▸ Work task:
From the listing below, copy out every line where the word "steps" appears.

Segment Start: Given material

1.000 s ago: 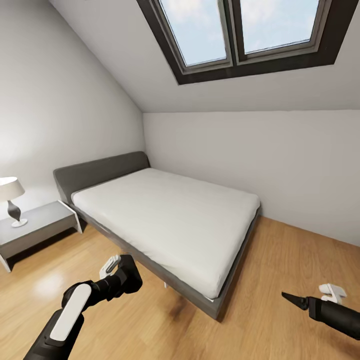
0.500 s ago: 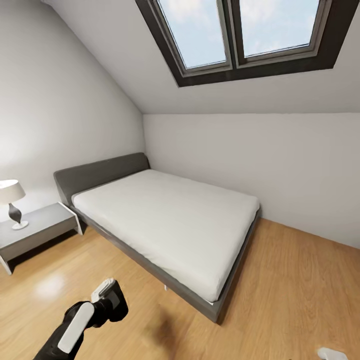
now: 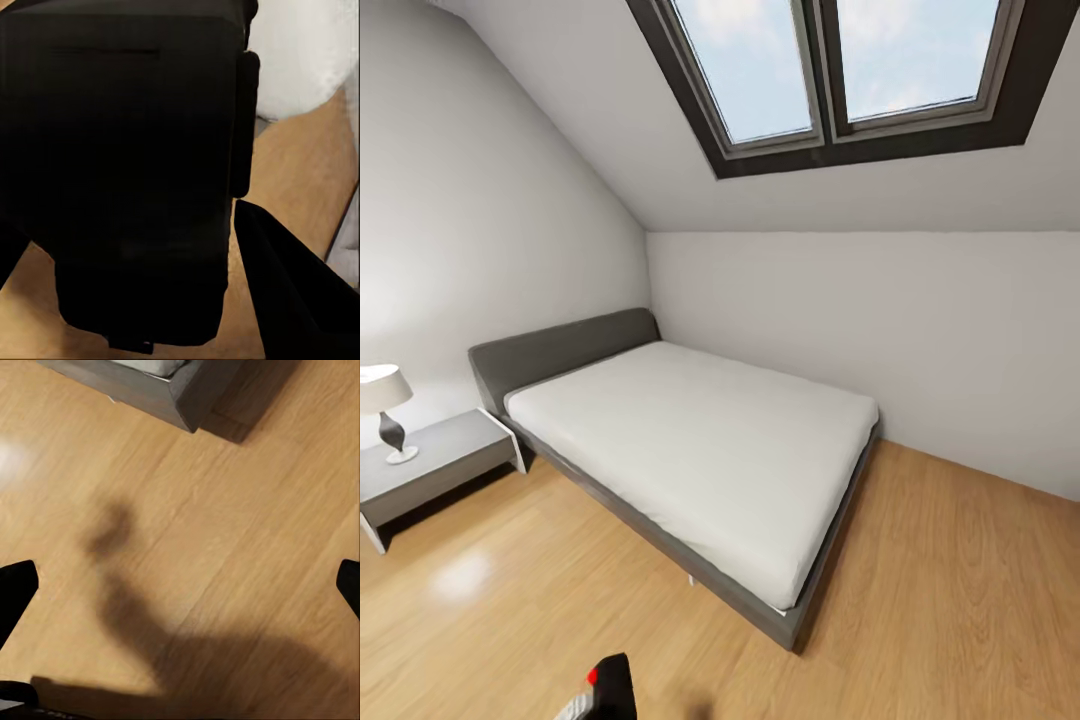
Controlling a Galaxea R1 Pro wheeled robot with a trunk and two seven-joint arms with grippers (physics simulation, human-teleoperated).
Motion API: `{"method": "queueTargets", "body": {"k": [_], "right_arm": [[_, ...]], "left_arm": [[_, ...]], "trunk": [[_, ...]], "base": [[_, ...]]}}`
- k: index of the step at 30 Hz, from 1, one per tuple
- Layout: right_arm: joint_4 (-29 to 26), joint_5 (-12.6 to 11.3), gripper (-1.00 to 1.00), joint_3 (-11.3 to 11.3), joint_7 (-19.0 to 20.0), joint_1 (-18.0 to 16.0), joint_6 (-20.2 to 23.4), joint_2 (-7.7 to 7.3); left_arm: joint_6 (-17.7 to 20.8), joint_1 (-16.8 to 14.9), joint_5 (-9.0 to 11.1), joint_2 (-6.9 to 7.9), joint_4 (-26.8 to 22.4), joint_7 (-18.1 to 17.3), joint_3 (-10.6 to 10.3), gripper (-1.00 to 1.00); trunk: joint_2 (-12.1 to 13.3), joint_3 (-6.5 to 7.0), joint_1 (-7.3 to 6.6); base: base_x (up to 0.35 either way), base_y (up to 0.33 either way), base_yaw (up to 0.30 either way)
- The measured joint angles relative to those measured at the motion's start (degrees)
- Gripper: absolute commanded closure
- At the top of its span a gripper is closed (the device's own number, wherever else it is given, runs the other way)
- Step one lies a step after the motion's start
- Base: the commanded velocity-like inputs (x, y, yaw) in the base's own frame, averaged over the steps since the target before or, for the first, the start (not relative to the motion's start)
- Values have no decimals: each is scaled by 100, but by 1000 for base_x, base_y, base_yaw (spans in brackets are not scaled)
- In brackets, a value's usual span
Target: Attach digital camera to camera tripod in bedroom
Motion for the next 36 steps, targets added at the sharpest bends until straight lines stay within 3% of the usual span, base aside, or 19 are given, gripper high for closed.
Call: {"method": "queueTargets", "body": {"k": [3,4,8,15,20,23,25,28,29,33,34,36], "right_arm": [[31,-8,-100,-1,326,0,-30,-44],[54,-10,-100,2,483,0,-42,-80],[151,92,-100,4,815,0,-57,-133],[247,473,-100,2,1431,0,-65,-143],[357,647,-100,-2,1640,0,-147,-141],[504,697,-100,-20,1632,0,-202,-138],[605,725,-100,-39,1347,0,-233,-135],[630,733,-100,-40,971,0,-233,-129],[640,740,-100,-36,621,0,-235,-121],[675,752,-100,-20,-282,0,-229,-90],[740,763,-100,-17,-789,1,-232,-71],[865,765,-100,-12,-1325,1,-240,-57]], "left_arm": [[-23,-1,11,165,214,-977,24,100],[-25,0,17,262,295,-1450,27,100],[-8,-1,23,413,395,-2060,28,100],[10,-1,19,446,423,-2292,34,100],[19,0,20,449,426,-2125,45,100],[22,0,16,439,421,-1619,61,100],[28,2,-10,374,383,-346,68,100],[34,1,-33,275,369,469,56,100],[32,2,-53,201,365,1008,48,100],[33,0,-62,64,353,2041,60,100],[33,1,-68,0,353,2477,65,100],[35,0,-67,-86,357,2866,62,100]], "trunk": [[120,54,-66],[160,72,-88],[321,144,-176],[602,270,-329],[803,359,-439],[923,413,-505],[1003,449,-549],[1124,503,-615],[1164,520,-637],[1324,593,-725],[1364,610,-747],[1445,646,-791]], "base": [[0,0,0],[0,0,0],[0,0,0],[0,0,0],[0,0,0],[0,0,0],[0,0,0],[0,0,0],[0,0,0],[0,0,0],[0,0,0],[0,0,0]]}}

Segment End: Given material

▸ Result of the exercise:
- Base: the commanded velocity-like inputs (x, y, yaw) in the base's own frame, averaged over the steps since the target before or, for the first, the start (not relative to the motion's start)
Motion for the next 36 steps, targets added at the sharpest bends until straight lines stay within 3% of the usual span, base aside, or 19 are given, gripper high for closed.

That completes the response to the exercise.